今後3年内に北京の汚水処理率は90%に達し、北京の水質と水環境はかなり大きく改善される。

北京市民は5年後に官庁ダムの水を飲むことができる

北京の地表水の66%は官庁と密雲の二つの大ダムから供給されており、今後5年内に、中国政府は河北、北京、山西に69億元を投入し、官庁ダムの飲用水機能を回復させることにしている。

具体的には、官庁ダムの上流地区で4つの措置がとられる。

一、官庁ダムの上流地区に節水潅漑農業を発展させ、河北と山西など地区で節水措置をとり、2万2400立方メートルの節水目標を達成するため、節水潅漑面積を13万7000ヘクタールに広げる。

二、汚染を処理を行い、官庁ダム上流にいくつの汚水処理工場を建設し、数十の製紙、皮革などの汚染企業を整頓するか、閉鎖し、山西省は汚水処理工場15カ所を建設し、汚染企業37社の改善をはかることにしている。

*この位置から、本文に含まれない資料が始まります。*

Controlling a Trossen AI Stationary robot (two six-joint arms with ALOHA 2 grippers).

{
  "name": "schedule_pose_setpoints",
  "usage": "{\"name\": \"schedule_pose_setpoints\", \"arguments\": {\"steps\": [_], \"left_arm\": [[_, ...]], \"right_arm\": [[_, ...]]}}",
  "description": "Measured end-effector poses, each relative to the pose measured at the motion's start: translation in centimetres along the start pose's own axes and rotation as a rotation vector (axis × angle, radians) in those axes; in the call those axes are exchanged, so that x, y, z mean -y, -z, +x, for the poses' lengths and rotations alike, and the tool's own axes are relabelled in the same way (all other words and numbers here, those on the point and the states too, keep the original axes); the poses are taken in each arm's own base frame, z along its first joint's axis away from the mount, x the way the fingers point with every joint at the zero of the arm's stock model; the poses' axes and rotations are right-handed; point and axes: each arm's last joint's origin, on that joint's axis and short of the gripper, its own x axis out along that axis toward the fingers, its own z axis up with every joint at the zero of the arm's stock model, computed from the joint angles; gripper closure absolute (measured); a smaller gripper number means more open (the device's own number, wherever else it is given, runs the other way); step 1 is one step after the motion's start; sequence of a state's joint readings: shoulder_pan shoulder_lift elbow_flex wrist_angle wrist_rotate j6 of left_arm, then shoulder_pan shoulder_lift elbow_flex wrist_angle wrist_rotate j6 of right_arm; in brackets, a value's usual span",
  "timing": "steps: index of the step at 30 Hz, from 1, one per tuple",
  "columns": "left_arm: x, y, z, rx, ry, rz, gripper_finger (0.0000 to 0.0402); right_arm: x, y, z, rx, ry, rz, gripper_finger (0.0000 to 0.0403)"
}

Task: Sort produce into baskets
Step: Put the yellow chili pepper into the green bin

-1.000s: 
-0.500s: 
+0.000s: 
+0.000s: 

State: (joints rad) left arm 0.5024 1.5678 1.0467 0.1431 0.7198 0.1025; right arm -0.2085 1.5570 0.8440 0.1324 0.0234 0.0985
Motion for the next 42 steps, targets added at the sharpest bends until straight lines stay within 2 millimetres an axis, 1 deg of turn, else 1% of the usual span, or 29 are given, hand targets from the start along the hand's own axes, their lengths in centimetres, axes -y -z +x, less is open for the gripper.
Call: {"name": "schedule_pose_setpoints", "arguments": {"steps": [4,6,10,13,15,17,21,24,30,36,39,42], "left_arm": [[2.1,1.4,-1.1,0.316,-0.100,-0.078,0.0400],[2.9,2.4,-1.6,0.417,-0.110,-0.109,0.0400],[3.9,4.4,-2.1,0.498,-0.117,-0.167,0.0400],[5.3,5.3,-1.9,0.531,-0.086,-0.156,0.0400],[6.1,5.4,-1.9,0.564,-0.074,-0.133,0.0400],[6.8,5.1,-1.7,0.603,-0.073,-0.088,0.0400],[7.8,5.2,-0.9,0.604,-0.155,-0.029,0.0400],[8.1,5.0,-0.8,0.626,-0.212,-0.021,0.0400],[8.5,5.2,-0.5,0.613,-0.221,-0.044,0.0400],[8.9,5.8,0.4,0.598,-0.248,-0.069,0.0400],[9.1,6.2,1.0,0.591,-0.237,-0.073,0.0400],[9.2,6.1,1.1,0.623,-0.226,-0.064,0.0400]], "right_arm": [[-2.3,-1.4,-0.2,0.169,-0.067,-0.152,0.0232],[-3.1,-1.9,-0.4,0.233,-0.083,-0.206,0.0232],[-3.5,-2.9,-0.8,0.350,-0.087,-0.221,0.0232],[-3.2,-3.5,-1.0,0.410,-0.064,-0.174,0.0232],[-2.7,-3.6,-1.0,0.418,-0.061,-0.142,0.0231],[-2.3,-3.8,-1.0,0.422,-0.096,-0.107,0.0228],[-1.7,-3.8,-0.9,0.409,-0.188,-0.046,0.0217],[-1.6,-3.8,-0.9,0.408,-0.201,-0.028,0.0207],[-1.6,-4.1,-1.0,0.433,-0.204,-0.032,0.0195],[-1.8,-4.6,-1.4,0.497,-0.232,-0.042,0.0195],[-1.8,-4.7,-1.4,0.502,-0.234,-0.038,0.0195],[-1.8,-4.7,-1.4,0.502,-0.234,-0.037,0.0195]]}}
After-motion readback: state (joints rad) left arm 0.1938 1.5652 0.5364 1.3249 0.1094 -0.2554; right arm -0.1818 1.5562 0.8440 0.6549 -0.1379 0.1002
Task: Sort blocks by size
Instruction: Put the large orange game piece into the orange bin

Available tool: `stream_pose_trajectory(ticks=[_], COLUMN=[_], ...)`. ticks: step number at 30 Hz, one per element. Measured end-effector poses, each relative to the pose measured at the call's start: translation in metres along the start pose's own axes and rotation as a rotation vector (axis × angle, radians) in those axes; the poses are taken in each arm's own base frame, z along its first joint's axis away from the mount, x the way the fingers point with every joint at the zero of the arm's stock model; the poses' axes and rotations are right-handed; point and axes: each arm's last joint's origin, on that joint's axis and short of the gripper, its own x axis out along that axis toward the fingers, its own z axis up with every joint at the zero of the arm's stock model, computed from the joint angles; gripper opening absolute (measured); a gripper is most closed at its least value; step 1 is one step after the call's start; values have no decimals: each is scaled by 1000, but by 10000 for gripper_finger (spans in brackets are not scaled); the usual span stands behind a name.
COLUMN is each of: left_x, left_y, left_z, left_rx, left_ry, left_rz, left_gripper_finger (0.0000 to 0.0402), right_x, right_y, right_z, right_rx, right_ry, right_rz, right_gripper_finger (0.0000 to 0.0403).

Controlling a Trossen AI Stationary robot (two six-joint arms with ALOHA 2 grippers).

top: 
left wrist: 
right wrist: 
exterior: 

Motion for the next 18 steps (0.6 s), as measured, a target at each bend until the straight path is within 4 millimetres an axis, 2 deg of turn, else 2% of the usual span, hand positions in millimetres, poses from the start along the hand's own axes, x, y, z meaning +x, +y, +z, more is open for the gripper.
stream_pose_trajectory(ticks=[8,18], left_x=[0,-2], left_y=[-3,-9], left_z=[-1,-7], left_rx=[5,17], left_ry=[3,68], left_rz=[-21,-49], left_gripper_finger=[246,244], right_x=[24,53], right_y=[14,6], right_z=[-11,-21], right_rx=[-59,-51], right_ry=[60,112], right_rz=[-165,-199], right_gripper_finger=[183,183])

三、水土流失防止を強化し、官庁ダムの上流で耕地を樹木や草の栽培地に戻す措置をとって、都市と農村の環境の総合整備を強化する。

四、ダム区で水資源保全に適した経済を発展させ、良性循環を形成し、エコ農業建設と農業構造調整を強化し、水資源保全生態経済区を設置し、生態環境基地とグリーン食品基地を建設し、観光業を積極的に発展させる。

張基尭氏によると、この四つの措置を強化すると同時に、関係部門は「密雲ダムを安定させ、官庁ダムを救い、水量、水質をともに重視し、統一的に分配し、供給を保障する」の原則に基づいて、北京市と周辺地区の水資源を統一的に管理する。その目標は2005年までに、官庁ダムの水質がⅢ級の基準に達するよう保証し、できればⅡ級に達するようめざす。ダムの水量が正常年に3億立方メートルに達し、干害の年に少なくとも0.6億立方メートルに達するようにする。密雲ダムの水質はⅡ級の基準を維持し、ダムの貯水量は正常年に6億立方メートルに達し、干害の年に少なくとも3億立方メートルに達するようにする。

北京水利局によると、北京は永定河の廬溝橋以下の区間内に新たなダムを建設する計画をしている。2010年までに、北京、天津などの都市の用水を解決することを主な目標とした「南水北調」プロジェクトの実施で、北京人はやがて長江の水を飲むことができるようになるが、それまでは、中国政府は北京の水供給を保証するため、多くの措置をとることにしている。